Having grown up in Saskatoon, Norton describes herself as a city girl through and through. However, after a lucrative career as a network analyst working in the Alberta oil and gas industry, Norton has recently returned to her homeland with a vision for her own healthy new lifestyle and hopes to set an example that will inspire others.
“Working in the oil and gas industry was great money,” Norton shared with the Kamsack Times. “During those years – and until I was laid off, I was able to buy high quality, organic food for my family. Without that sufficient income, I really began to understand the correlation between diet and health. From my personal experience, I can see how not 小蓝视频 able to afford good food can lead to obesity, depression, fatigue, and disease like diabetes, stroke and heart disease.”
Norton believes poverty is at the root of the majority of problems facing Indigenous communities across Canada. While she has experienced life with a good salary and high quality foods, Norton has also lived in and around extreme poverty, and she believes adequate nutrition is a vital step in creating real change for her nation and others like it in Canada.

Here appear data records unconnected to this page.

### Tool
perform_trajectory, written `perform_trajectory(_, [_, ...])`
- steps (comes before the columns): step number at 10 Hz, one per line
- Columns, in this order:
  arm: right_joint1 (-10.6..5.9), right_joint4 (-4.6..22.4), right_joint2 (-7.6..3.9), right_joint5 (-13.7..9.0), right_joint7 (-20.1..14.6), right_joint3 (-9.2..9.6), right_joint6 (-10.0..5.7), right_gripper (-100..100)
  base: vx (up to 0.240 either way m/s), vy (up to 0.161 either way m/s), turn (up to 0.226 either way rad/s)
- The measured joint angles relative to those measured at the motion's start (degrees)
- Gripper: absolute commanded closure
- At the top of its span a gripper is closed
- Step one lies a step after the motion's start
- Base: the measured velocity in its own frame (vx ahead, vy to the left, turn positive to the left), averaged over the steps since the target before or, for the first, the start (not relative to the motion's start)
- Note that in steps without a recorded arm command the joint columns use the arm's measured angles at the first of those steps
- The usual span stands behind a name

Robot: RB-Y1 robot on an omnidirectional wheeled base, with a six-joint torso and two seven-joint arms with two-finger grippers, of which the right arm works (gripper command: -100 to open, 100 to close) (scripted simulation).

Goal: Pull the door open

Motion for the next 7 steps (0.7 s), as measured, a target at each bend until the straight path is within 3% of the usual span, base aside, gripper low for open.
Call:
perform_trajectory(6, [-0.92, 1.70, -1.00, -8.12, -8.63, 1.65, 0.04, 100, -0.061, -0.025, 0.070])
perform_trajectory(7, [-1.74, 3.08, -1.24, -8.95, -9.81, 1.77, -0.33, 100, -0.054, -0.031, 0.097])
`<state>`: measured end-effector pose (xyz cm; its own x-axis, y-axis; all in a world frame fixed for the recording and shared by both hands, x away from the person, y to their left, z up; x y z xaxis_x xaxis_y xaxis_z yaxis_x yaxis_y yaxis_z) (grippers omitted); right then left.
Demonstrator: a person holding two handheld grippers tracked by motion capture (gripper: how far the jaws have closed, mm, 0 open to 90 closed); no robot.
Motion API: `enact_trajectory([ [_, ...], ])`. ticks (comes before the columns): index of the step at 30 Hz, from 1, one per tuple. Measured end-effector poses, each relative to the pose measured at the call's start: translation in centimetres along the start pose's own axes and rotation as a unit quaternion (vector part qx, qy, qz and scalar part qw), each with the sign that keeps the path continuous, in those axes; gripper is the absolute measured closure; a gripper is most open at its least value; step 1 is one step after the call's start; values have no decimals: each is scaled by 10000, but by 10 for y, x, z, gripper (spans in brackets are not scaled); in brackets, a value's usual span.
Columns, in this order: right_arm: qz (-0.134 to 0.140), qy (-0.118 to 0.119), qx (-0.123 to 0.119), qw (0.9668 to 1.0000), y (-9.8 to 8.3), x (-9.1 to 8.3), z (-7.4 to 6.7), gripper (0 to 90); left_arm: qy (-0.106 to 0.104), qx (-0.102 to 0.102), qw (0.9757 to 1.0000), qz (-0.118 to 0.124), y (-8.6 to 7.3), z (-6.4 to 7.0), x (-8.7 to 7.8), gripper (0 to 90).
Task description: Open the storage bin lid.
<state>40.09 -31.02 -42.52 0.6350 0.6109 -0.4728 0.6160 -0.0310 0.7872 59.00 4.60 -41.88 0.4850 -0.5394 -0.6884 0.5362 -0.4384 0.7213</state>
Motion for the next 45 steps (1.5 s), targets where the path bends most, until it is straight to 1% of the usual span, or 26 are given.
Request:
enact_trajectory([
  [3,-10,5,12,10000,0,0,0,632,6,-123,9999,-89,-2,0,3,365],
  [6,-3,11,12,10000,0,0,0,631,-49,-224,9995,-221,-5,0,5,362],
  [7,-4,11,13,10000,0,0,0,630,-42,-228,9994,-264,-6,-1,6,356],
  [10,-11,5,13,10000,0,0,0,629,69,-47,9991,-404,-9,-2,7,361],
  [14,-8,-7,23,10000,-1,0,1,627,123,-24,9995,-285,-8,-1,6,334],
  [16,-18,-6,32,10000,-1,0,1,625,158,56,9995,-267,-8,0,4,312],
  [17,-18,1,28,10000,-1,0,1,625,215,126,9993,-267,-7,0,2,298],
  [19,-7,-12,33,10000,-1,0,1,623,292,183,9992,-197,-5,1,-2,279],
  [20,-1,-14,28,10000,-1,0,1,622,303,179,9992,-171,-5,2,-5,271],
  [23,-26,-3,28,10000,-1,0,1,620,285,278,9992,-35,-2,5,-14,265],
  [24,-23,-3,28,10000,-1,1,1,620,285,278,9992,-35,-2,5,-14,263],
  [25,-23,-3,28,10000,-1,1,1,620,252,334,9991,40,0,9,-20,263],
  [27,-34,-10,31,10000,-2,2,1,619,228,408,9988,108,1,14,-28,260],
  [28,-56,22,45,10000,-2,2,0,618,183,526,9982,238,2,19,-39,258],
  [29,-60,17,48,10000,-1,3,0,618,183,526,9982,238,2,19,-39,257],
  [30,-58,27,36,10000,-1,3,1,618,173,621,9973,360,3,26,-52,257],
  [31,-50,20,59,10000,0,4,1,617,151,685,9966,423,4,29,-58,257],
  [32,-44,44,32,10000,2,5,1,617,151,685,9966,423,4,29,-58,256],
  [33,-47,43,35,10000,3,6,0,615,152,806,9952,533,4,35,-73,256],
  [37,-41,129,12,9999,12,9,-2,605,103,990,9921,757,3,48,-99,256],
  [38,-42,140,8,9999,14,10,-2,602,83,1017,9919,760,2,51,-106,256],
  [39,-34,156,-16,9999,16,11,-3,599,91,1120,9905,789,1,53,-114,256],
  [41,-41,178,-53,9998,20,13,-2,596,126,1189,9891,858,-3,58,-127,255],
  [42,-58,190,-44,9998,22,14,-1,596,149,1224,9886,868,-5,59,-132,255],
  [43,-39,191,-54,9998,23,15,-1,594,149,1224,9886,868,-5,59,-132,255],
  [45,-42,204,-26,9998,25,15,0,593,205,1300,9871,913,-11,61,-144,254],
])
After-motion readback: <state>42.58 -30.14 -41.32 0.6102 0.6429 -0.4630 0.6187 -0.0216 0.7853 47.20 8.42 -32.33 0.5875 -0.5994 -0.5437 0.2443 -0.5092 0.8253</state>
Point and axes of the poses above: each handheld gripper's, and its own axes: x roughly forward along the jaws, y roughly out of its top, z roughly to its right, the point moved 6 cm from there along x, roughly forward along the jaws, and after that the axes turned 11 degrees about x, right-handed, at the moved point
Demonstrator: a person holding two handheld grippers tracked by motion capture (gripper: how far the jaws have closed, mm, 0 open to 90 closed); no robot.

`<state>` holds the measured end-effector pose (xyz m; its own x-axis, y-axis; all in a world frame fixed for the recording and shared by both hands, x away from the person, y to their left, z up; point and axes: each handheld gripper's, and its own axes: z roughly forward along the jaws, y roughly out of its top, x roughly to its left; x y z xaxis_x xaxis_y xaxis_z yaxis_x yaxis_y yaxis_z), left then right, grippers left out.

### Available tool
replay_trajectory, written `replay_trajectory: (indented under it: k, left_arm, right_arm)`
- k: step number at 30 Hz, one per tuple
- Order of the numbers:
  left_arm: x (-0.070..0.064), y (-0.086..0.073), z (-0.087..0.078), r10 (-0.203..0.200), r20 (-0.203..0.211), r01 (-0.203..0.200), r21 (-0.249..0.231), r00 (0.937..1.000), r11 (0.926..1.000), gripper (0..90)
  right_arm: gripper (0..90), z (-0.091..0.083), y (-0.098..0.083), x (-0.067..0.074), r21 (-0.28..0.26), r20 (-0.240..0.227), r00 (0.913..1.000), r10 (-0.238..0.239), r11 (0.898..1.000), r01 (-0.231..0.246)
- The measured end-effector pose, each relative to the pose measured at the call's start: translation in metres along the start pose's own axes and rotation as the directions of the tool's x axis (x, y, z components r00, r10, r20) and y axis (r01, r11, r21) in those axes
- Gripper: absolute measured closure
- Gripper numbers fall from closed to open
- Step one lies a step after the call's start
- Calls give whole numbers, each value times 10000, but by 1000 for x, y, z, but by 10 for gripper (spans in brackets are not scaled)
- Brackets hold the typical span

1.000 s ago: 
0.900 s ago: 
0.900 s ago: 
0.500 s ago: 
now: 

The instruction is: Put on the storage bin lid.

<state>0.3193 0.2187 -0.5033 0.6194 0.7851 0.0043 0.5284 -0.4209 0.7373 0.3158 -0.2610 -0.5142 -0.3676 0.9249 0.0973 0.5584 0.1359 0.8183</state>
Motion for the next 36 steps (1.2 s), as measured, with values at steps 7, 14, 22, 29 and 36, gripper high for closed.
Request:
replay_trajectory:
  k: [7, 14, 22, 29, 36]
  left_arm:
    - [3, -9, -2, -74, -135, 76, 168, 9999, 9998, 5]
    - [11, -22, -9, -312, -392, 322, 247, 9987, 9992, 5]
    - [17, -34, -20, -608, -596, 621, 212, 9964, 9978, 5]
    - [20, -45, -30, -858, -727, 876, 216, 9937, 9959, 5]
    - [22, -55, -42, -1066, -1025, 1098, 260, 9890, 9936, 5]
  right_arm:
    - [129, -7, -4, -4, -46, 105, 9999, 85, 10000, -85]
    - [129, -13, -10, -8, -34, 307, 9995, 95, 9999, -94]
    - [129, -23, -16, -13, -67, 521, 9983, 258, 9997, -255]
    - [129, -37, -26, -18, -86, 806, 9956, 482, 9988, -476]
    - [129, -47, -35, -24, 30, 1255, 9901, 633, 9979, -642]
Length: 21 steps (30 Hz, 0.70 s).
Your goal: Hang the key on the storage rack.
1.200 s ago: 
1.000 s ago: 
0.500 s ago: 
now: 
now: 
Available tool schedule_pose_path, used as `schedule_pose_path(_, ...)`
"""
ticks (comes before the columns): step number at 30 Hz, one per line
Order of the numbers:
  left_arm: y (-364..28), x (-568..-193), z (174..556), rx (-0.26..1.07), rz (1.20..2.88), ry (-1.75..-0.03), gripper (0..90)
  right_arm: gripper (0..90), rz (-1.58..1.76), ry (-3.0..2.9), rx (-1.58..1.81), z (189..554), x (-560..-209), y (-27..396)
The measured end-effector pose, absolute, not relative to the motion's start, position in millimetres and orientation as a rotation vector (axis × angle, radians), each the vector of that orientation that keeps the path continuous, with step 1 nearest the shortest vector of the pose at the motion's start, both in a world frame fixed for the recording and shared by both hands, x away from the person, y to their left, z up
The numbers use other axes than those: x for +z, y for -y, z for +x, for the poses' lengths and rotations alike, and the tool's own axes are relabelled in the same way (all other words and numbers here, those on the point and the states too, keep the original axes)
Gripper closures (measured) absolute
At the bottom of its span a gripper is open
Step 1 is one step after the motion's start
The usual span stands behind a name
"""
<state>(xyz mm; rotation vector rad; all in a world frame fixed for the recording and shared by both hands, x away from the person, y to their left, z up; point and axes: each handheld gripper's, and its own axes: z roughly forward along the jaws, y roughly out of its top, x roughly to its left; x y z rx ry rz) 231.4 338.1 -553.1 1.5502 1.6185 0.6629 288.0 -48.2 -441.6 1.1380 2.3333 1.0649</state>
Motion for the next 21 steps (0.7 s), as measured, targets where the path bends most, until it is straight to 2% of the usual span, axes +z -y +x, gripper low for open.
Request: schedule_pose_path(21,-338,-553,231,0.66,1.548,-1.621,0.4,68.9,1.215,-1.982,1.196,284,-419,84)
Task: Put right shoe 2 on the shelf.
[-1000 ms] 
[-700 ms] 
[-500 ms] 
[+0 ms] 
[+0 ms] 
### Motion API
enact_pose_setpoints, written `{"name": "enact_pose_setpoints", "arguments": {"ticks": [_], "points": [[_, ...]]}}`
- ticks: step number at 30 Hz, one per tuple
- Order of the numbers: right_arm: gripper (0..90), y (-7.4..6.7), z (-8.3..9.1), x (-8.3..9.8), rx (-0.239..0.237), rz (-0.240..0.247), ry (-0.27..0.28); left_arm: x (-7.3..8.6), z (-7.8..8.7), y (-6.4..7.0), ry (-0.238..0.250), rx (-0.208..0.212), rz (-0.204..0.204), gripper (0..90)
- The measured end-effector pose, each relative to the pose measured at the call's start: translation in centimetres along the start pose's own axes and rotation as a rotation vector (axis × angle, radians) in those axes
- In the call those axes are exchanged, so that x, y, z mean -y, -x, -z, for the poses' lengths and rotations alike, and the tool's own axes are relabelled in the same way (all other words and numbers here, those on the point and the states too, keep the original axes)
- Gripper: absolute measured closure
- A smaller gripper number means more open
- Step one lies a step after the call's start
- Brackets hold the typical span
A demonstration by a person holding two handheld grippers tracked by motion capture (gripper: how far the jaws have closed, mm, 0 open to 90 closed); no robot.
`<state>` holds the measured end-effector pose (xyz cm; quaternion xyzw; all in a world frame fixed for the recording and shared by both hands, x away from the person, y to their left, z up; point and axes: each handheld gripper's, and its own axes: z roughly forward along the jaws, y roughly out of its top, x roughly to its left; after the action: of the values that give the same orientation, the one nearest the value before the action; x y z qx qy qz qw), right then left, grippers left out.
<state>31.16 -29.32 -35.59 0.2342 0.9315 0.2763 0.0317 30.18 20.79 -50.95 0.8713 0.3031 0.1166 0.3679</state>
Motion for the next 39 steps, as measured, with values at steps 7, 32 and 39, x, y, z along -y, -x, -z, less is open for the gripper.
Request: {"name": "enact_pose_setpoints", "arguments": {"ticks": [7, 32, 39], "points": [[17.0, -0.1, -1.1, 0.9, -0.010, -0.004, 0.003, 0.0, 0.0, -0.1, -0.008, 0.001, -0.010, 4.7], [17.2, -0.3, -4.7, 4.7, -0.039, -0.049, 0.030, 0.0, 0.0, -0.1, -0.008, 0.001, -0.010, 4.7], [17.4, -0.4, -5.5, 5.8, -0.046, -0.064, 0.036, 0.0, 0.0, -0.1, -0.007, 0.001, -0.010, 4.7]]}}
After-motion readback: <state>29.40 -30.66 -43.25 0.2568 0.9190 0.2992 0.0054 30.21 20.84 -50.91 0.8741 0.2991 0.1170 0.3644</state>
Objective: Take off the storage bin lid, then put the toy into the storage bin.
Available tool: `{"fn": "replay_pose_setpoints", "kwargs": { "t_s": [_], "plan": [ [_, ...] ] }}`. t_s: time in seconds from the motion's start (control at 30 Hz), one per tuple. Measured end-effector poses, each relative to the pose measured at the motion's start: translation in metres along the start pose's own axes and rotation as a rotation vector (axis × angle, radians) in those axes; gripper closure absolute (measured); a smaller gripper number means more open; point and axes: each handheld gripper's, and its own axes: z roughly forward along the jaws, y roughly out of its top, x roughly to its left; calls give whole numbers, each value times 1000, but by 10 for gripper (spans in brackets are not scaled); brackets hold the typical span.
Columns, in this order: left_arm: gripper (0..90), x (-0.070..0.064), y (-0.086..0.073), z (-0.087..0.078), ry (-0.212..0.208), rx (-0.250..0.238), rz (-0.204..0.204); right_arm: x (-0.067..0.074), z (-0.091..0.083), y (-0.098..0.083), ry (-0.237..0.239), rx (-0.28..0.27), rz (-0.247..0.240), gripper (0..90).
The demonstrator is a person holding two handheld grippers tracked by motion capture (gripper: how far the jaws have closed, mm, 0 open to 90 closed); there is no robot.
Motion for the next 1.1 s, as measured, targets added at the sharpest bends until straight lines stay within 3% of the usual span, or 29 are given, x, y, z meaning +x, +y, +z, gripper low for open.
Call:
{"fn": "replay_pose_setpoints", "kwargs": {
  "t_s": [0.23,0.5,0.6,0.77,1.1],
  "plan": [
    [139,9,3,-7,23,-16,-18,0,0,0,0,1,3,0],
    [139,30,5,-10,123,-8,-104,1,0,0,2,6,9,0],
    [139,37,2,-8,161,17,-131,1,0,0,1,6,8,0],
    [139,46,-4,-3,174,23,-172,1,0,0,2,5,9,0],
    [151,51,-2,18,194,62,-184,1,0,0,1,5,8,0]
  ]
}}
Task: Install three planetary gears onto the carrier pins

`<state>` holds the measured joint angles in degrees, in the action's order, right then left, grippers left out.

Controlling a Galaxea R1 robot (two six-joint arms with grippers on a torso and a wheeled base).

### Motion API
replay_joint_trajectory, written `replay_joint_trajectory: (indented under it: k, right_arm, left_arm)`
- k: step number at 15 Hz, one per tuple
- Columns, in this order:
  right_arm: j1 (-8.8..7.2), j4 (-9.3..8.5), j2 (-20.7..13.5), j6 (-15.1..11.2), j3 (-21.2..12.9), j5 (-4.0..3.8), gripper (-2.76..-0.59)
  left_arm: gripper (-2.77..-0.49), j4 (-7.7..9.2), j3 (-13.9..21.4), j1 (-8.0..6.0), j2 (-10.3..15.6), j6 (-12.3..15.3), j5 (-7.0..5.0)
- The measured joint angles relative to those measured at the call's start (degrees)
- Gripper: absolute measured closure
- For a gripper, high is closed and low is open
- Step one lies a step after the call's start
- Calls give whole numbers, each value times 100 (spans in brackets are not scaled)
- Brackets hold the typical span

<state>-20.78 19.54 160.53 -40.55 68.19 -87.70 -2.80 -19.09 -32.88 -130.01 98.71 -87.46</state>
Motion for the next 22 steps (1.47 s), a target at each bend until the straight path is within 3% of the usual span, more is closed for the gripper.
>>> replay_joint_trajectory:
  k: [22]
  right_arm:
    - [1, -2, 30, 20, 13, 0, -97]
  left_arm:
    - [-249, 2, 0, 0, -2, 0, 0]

“Families that live in poverty are stuck in a vicious cycle. When you don’t have a sustainable, living wage, you are forced to buy cheap foods with very low to no nutritional value. The packaged and processed foods may do the job of filling your babies’ hungry tummies when they cry, but they are mostly filler foods with high amounts of preservatives, salt, and sugar. Our people are facing a health crisis and I believe that changing what we are eating will be the first step toward healing.”
Norton has made it her mission to learn about food systems in Canada – specifically Indigenous growing methods, like the Three Sisters Gardening method of group planting corn, beans, and squash. Admitting she is at the very beginning of her learning process, Norton said she currently knows very little about how to grow her own food, and that concerns her.
“I ask myself, what would happen if the economy tanked? What if our infrastructure collapsed and we weren’t getting food trucked in anymore? I would probably die. Not only do I want to learn how to eat locally grown, nutritious foods, I want to learn how to grow those foods to feed myself, my family, and my people.”
This will be the first summer that the self-described city girl has planted her own backyard garden. She admits she expects a lot of failure, but that is not stopping her from diving into the new practice and learning from her mistakes. In addition, she has led the initiative to get her peers involved in growing a community garden. The 100 foot by 110 foot garden is located in a large open field behind the Chief Gabriel Cote Education Complex, and will provide a number of organic vegetables to be shared among Cote First Nation members come harvest time.
“I’d love to plan a big harvest event to celebrate,” shared Norton. “This is just the start. Once we get going strong, I believe that harvesting our own locally grown, organic foods will lead to a sense of pride. It will motivate many of us to get out of that stuck-in-the-mud feeling that comes with living in poverty.”
In her plans for the future, Norton aims to organize a series of workshops that teach community-based gardening, seed harvesting, canning, pickling, dehydrating, and off-grid winter storage techniques. She is excited about the road ahead, her big personal learning curve, and eventually sharing her accumulated knowledge to help others feel empowered.